List of Stockton Volunteer Fire Company equipment:
- A-181, Ambulance (BLS)
- R-181, Heavy Rescue
- E-181, Fire Engine (1500 Gallons and holds the jaws of life)
- E-182, Pumper-Tanker (2440 Gallons)
- T-181, Tanker/Tender (2650 Gallons)
- ATV-181, Off-Road rescue vehicle with rescue sled/trailer. During the Summer, it holds water tanks for wild fires.

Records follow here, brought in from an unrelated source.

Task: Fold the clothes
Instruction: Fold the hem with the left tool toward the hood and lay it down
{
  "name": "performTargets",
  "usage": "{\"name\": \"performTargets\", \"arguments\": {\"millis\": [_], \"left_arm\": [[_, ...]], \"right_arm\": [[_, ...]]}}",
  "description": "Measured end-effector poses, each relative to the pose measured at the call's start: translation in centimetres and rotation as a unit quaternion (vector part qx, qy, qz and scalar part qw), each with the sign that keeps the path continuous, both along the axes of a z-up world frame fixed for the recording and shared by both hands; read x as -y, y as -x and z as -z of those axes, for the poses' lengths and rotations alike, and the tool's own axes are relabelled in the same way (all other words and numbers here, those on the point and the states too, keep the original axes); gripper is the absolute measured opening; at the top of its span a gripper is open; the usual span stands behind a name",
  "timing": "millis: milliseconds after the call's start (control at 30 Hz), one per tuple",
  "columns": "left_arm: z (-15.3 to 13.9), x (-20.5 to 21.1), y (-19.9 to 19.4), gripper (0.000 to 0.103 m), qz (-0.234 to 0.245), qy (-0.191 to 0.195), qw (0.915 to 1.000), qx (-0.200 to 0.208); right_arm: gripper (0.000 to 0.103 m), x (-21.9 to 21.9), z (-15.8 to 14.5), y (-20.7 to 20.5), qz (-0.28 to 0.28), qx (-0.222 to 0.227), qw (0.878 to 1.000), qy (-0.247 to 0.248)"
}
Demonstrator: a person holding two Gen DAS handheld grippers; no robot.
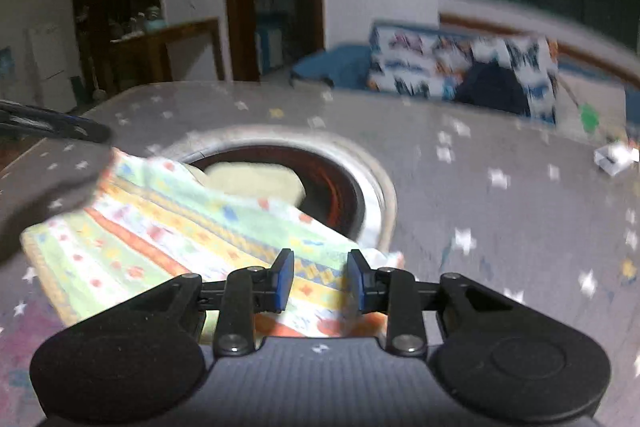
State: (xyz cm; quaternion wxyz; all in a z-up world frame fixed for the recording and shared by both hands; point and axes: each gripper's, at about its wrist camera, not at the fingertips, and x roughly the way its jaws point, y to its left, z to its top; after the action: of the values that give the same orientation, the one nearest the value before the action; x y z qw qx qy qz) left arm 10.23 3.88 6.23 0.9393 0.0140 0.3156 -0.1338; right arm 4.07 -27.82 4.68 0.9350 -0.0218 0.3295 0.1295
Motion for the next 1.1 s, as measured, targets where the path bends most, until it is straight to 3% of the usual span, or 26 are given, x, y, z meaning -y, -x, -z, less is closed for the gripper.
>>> {"name": "performTargets", "arguments": {"millis": [100,433,533,667,900,1100], "left_arm": [[-0.4,0.0,0.9,0.026,0.014,0.013,0.9998,0.006],[3.0,5.7,-1.0,0.026,0.08,0.057,0.9937,-0.054],[4.0,7.3,-1.9,0.026,0.066,0.034,0.9957,-0.056],[4.7,7.2,-2.6,0.026,0.047,0.046,0.9948,-0.078],[3.5,7.8,1.2,0.03,0.079,0.021,0.9959,-0.038],[4.8,7.1,4.1,0.03,0.082,-0.01,0.9957,-0.041]], "right_arm": [[0.027,0.4,0.8,-0.8,0.021,-0.006,1.0,-0.002],[0.028,-2.8,-0.5,-2.9,-0.016,0.008,1.0,0.0],[0.028,-4.2,0.0,-4.4,-0.025,-0.005,1.0,0.014],[0.029,-5.2,0.7,-5.3,-0.027,-0.019,0.999,0.036],[0.032,-6.3,-0.3,-1.6,-0.085,0.003,0.996,0.041],[0.033,-6.0,-0.1,1.6,-0.104,0.005,0.994,0.026]]}}
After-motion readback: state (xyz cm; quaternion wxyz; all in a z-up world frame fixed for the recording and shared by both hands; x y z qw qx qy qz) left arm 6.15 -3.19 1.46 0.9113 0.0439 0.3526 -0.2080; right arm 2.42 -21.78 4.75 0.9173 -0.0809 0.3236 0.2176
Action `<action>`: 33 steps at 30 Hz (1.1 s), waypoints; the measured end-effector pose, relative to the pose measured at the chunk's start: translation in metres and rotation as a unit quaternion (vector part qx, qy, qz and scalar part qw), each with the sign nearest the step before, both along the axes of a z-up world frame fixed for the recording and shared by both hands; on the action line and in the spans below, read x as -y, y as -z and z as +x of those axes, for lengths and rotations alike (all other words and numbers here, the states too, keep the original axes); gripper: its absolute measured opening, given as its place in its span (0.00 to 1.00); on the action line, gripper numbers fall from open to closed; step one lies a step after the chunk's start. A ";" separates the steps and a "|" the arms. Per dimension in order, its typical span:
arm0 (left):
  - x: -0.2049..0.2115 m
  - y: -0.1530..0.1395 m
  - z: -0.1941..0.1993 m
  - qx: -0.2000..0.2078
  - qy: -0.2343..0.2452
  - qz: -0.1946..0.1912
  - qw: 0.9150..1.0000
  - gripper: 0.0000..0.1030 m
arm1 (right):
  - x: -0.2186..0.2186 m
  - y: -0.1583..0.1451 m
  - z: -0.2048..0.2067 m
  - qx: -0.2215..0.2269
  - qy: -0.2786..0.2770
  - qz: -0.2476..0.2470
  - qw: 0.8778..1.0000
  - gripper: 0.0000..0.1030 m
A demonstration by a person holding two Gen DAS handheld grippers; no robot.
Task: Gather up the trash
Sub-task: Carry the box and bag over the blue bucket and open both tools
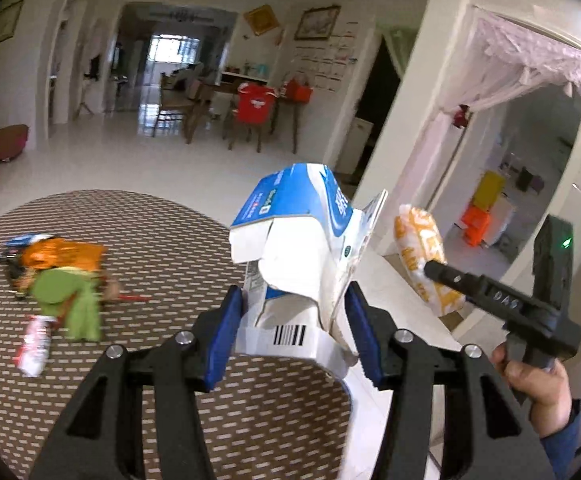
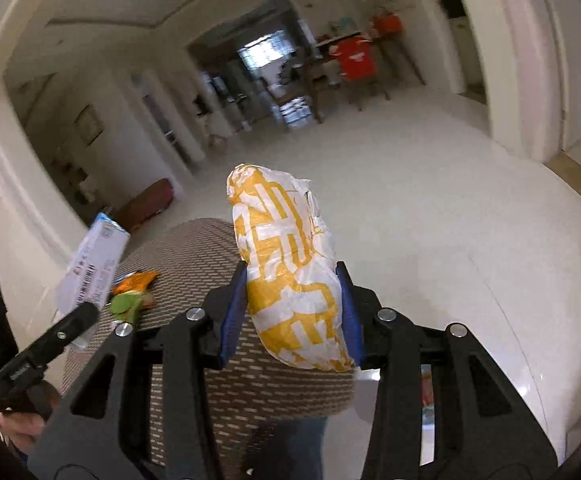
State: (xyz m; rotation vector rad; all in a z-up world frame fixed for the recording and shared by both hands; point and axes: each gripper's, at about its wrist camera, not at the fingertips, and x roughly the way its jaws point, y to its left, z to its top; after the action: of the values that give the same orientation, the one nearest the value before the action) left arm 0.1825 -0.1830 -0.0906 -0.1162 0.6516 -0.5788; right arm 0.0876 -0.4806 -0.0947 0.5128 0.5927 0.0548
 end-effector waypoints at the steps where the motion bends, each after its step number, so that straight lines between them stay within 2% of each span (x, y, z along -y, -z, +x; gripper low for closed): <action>1: 0.011 0.002 0.001 -0.002 0.007 0.000 1.000 0.50 | 0.013 0.008 -0.004 -0.008 0.012 0.004 1.000 0.40; 10: 0.108 0.029 0.002 -0.025 0.062 0.029 0.997 0.50 | 0.073 0.063 -0.022 -0.058 0.068 0.036 0.995 0.40; 17: 0.168 0.072 0.021 -0.076 0.088 0.066 0.991 0.50 | 0.102 0.107 -0.022 -0.099 0.090 0.062 0.989 0.41; 28: 0.234 0.143 0.057 -0.182 0.110 0.126 0.969 0.52 | 0.125 0.177 0.003 -0.168 0.099 0.114 0.974 0.42; 30: 0.240 0.155 0.065 -0.201 0.108 0.128 0.965 0.54 | 0.127 0.187 0.010 -0.180 0.098 0.123 0.971 0.47; 31: 0.244 0.161 0.069 -0.210 0.108 0.131 0.963 0.59 | 0.126 0.193 0.006 -0.185 0.098 0.127 0.970 0.47; 33: 0.245 0.173 0.071 -0.225 0.111 0.144 0.957 0.65 | 0.126 0.200 0.010 -0.195 0.101 0.135 0.966 0.55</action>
State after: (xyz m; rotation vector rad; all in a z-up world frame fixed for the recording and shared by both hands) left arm 0.2531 -0.4276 -0.2637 0.1041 1.1971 -0.6728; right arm 0.0975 -0.6068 -0.2948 0.8573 0.9211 -0.1665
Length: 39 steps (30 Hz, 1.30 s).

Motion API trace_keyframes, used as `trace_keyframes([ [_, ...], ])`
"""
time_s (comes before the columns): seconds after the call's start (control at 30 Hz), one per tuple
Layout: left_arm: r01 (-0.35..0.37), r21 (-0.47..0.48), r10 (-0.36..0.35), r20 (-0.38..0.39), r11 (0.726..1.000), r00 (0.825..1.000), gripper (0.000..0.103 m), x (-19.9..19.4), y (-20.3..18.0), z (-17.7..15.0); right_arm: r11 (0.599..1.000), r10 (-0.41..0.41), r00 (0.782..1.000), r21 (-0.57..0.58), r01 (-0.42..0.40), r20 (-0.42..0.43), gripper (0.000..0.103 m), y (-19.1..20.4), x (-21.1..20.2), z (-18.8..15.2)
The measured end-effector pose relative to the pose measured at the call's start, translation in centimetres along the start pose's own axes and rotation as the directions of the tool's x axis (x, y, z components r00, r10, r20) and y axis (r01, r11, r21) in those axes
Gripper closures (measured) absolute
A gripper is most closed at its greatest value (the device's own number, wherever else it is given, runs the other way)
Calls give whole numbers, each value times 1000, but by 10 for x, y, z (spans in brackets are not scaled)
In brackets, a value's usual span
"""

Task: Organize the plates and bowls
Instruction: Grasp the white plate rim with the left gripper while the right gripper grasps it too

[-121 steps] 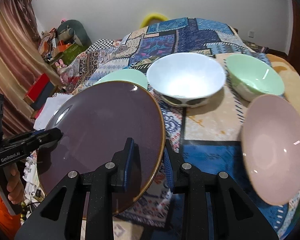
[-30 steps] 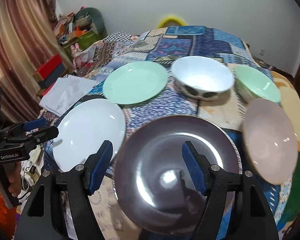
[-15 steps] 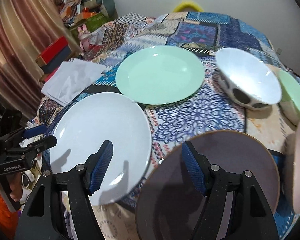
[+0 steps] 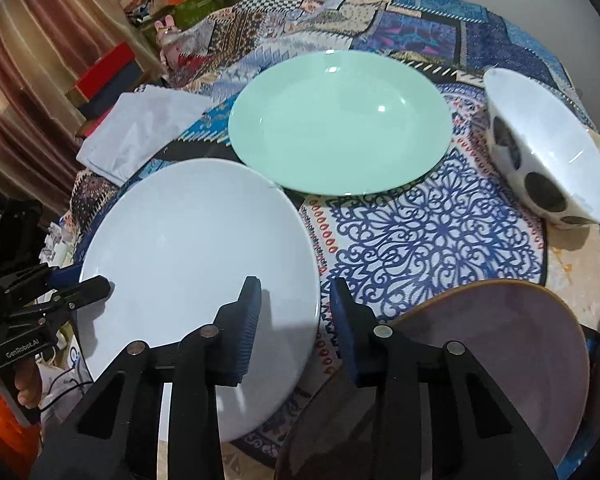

List of Cassadaga Volunteer Fire Department
- A-101, Ambulance
- M-101, Miscellaneous Vehicle
- E-101
- E-102
- T-101, Tanker/Tender
- Gator-101, Off-Road Rescue Vehicle

Fundraisers held by the Stockton Volunteer Fire Company include Turkey Parties, Boot Drive, Fund Drive, and Chicken BBQ's. A long-term fundraiser since the mid-1990s is the local post office. SVFC rents the building to USPS. Fundraisers held by the Cassadaga Volunteer Fire Department include Turkey Parties, Fund Drive, Chicken BBQ's and a huge Gun Raffle where 50 guns are raffled off easily.